Evers' research has been completed, the analysis of the trace data is ready, and she has summarised her findings to date in a report. And despite the fact that she was unable to carry out part of her research, there were still some results. The associate professor concluded that there is a correlation between spending more days active on the LMS and achieving higher exam scores. "So the preparatory behaviour we saw in the LMS was related to the grades they achieved. In a course with a traditional structure – weekly lectures with an exam at the end – the days spent actively using the LMS were even more strongly correlated with the exam grade than questionnaires designed to stimulate self-regulation."

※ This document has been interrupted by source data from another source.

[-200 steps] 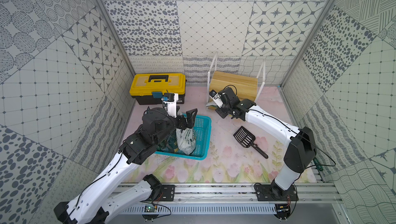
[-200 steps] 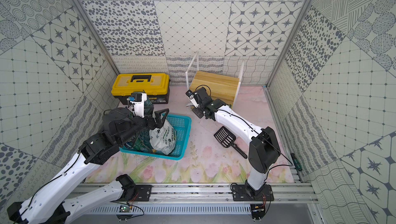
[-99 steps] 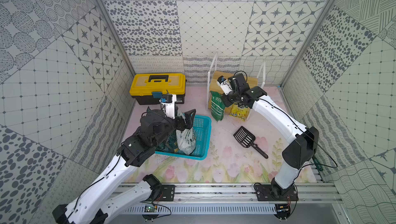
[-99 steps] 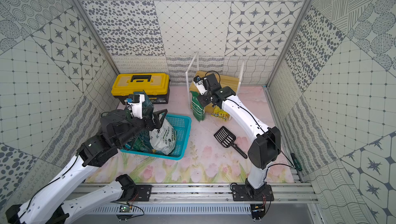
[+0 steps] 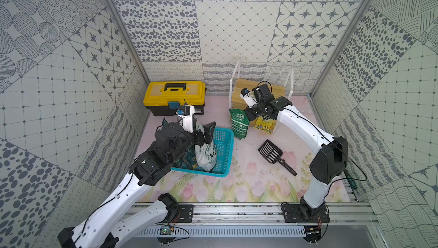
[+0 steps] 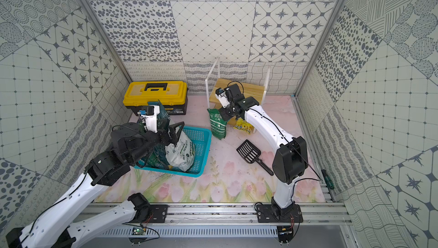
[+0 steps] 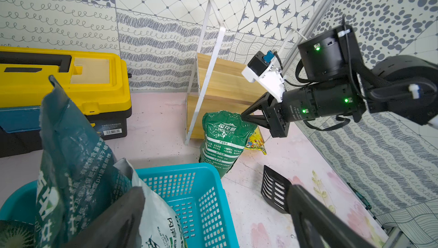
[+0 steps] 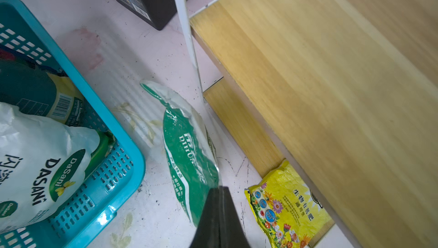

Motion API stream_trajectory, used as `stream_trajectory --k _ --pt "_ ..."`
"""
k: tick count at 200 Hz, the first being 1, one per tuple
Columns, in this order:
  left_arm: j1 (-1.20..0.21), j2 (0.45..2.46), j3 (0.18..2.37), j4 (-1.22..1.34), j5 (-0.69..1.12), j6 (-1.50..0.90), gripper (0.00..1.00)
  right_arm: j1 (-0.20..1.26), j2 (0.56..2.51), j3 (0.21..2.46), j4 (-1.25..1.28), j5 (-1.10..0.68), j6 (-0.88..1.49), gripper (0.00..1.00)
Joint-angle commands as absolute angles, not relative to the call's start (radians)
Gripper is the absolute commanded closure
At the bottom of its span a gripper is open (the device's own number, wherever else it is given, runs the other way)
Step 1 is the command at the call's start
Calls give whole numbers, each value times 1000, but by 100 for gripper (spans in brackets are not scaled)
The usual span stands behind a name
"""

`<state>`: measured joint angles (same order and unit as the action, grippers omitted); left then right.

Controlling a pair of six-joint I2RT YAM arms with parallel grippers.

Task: Take down the fertilizer bag from the shelf
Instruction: Place the fertilizer bag in the storage box.

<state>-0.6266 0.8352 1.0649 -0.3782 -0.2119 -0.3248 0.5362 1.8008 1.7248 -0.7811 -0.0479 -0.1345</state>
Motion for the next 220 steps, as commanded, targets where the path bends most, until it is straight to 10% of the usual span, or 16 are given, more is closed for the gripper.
stream_trajectory --k 1,66,103,130,220 --pt "-628 822 1054 -341 -228 -313 0 540 1778 1684 -757 -99 -144 100" --pt "-629 808 1046 -345 -239 -316 0 540 1788 1666 -760 -154 -159 58" --pt "-628 802 1045 -350 -242 -319 0 538 1808 1663 -760 -148 -158 66" --pt "-628 794 1045 -356 -247 -322 0 540 1813 1670 -760 -155 -156 100" --pt "-628 791 1039 -351 -250 -318 0 540 1727 1864 -901 -192 -70 100"
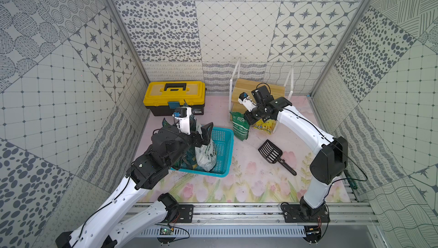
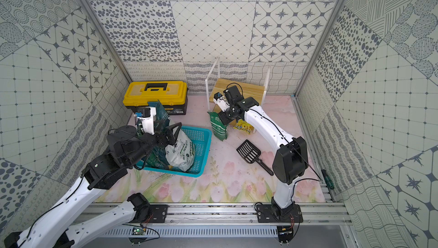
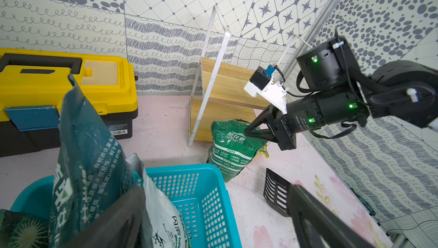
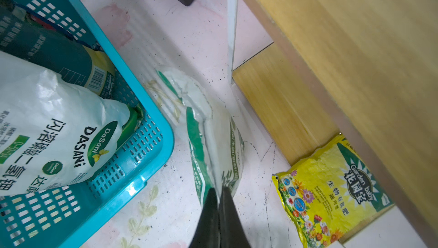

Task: Take down the fertilizer bag from the shelf
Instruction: Place the fertilizer bag in the storage box.

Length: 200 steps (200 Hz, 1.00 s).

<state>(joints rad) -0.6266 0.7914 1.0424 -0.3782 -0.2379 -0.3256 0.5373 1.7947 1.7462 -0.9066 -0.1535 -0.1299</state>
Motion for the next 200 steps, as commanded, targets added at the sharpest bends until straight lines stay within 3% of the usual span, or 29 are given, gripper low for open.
stream_trajectory --k 1,57,126,200 --pt "-628 791 1039 -351 -250 -318 0 540 1726 1873 -905 -193 -68 100" --pt "-628 792 1037 -351 -247 -314 0 585 1713 2081 -1057 -205 80 100" --pt "-628 788 1037 -353 -252 -308 0 813 1800 2298 -1151 8 132 100" --pt "-629 767 1020 -358 -260 -310 0 891 1938 2296 -1118 31 177 100"
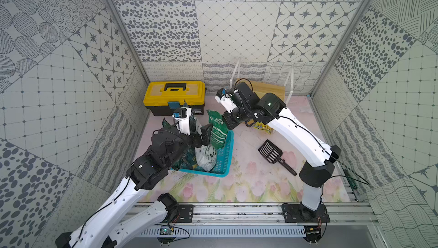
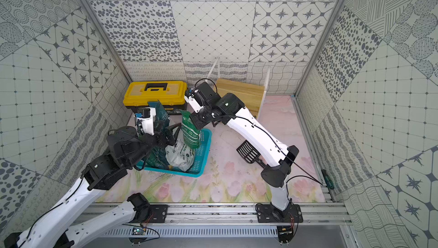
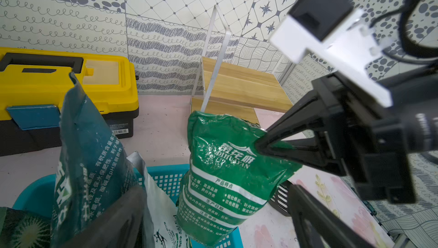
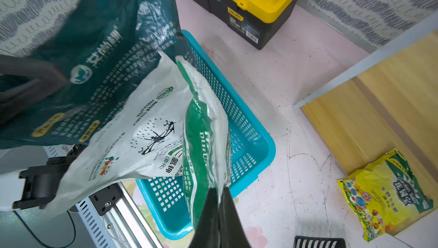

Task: Take down the fertilizer bag from the shelf
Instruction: Place the fertilizer bag in the storage box, then pick up the fertilizer bag from the shelf.

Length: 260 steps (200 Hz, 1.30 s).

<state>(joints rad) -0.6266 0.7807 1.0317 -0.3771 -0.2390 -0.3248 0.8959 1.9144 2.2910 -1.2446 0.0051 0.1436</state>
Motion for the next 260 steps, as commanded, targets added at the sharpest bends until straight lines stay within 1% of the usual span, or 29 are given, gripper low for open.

It was also clear to Evers that the way in which you set up the LMS for students is very important. ‘By combining deadlines with active learning and partial exams, students are forced to prepare actively and in a timely manner. This has a positive effect on their study results.’

Permission to use data

“Every lecturer at Utrecht University can monitor their students’ behaviour in the LMS. But if you want to use the same data for research, the situation changes and you have to deal with ethical rules and privacy issues.” For his research, Evers had to seek approval from the faculty’s Ethics Committee, which requires students to give their consent for their activities in the LMS to be monitored and linked to their academic performance. "The committee found it a difficult case. Of course, you don't want to create a research design that could disadvantage students. For example, if you think that a certain intervention, such as a “nudge”, could help students, it feels strange to only give it to half of the group. Yet this is necessary within a research design, because you can only measure the effect of such an intervention by comparing a group with it to a group without it. In a clinical setting, a control group is sometimes temporarily placed on a waiting list, but that obviously doesn't work in an educational setting. From an ethical point of view, you therefore encounter these kinds of considerations. Sometimes the research seems to get in the way of education, while ultimately we want to understand which interventions and forms of education help students the most.

Research into your own teaching

Through the CAT, Evers came into contact with SoTL: the Scholarship of Teaching and Learning. This is practice-oriented research by teachers into their own teaching and student learning. Precisely what she was immersed in. ‘But my research didn't just focus on my own teaching and student learning, I also looked at the entire discipline: how do we do things within our field, why do we do them, how do they work or not work, and would a different approach work?’

Internationally, this is also known as Discipline Based Educational Research (DBER), in this case psychology education research.

Resources and time for educational research

Evers continues to scrutinise her teaching in order to answer the questions she had at the start of her teaching career. After all, researching your own teaching provides an impetus for innovation. ‘My advice to the university: embrace educational research not only in words, but also make it possible in practice. Teachers currently do this mainly out of love for their profession and their students. That's wonderful, but it's not sustainable in the long term. If we really want teachers to continue researching and innovating, we need to make time and resources available for them to do so.’